* TASK DESCRIPTION
Copy each line of the entries beneath that contains the word "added".

Data items:
BEGIN
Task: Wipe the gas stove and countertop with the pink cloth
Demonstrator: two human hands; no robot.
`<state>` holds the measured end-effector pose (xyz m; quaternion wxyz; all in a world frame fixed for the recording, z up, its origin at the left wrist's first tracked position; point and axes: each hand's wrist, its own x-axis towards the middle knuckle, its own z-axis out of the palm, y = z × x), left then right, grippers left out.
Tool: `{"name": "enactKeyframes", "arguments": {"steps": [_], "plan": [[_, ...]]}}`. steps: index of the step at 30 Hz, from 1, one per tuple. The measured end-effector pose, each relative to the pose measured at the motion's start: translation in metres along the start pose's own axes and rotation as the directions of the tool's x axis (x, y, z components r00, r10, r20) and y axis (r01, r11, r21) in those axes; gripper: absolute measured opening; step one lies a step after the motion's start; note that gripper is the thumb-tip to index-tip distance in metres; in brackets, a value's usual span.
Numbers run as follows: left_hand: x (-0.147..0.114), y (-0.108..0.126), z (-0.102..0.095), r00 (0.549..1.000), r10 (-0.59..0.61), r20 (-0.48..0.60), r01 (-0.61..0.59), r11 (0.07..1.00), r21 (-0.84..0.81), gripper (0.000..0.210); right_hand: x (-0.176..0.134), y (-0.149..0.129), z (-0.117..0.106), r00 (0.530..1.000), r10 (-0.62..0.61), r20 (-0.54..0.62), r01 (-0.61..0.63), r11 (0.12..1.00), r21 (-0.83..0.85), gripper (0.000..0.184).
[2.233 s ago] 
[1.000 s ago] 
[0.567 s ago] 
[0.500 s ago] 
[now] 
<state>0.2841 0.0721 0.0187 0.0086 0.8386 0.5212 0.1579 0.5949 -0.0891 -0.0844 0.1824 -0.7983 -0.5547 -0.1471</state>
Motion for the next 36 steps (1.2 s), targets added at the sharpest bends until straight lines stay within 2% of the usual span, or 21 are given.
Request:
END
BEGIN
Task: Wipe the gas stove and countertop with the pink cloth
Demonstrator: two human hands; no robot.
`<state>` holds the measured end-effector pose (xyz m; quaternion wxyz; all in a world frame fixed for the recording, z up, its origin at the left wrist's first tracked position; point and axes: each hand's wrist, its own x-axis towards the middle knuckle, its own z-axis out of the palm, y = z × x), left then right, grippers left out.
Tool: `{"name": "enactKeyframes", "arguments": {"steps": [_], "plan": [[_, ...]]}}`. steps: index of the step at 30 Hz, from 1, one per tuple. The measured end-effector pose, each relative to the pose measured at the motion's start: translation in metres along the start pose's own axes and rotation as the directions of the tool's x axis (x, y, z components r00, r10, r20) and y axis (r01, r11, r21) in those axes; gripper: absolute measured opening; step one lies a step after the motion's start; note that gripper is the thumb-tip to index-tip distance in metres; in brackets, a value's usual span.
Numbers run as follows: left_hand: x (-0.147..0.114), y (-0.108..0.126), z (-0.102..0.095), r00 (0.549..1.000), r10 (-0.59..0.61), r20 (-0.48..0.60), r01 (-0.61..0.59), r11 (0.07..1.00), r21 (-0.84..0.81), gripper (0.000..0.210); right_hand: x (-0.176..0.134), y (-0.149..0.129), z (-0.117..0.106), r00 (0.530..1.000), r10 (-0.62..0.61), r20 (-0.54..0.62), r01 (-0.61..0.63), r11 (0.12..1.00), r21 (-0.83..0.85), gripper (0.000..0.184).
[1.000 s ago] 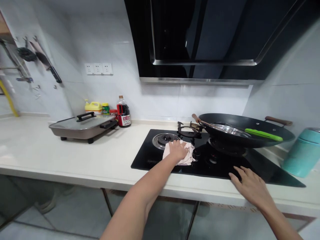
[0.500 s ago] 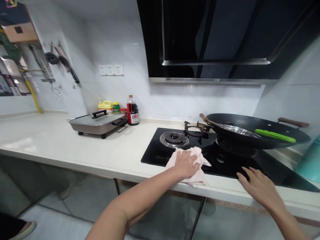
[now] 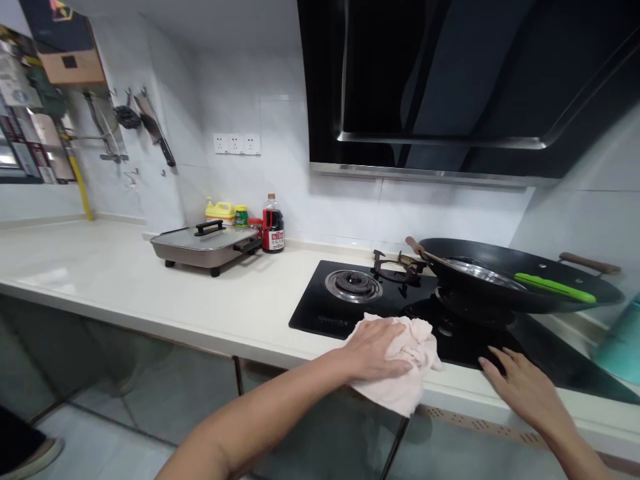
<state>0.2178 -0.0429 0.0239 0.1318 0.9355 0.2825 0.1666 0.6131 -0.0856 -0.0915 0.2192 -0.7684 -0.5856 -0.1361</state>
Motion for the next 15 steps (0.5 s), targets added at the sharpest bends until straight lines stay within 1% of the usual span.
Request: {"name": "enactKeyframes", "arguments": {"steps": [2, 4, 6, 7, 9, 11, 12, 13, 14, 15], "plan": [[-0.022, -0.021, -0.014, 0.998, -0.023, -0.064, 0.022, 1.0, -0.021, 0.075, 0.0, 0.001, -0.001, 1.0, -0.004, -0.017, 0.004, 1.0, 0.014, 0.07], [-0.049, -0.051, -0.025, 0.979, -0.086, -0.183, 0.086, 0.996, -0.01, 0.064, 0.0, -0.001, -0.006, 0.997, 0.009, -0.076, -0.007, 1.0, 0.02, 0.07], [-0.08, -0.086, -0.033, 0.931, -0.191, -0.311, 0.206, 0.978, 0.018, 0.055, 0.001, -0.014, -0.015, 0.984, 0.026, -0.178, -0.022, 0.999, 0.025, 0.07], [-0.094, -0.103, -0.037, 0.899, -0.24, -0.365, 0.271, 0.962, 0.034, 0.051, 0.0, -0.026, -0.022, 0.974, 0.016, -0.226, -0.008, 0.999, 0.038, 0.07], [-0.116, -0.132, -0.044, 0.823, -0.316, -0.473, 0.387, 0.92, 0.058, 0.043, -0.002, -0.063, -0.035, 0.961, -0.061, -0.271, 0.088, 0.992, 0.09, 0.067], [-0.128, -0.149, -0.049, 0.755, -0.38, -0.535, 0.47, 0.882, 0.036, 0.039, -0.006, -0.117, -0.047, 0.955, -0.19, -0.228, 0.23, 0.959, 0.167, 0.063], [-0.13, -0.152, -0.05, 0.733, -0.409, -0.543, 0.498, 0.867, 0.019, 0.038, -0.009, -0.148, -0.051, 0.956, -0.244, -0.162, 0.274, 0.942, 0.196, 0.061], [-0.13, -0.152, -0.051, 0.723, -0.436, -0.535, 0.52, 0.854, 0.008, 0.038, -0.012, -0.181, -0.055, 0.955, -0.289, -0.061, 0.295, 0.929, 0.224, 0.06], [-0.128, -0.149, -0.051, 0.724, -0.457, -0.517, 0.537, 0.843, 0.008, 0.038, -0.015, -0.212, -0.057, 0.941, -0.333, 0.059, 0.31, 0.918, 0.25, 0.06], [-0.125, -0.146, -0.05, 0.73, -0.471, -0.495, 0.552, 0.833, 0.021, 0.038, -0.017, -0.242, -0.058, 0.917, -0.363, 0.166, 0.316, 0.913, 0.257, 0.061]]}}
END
* SOLUTION
Motion for the next 36 steps (1.2 s), targets added at the sharpest bends until straight lines stay within 2% of the usual span, or 21 are given.
Motion for the next 15 steps (0.5 s), targets added at the sharpest bends until straight lines stay within 1% of the usual span.

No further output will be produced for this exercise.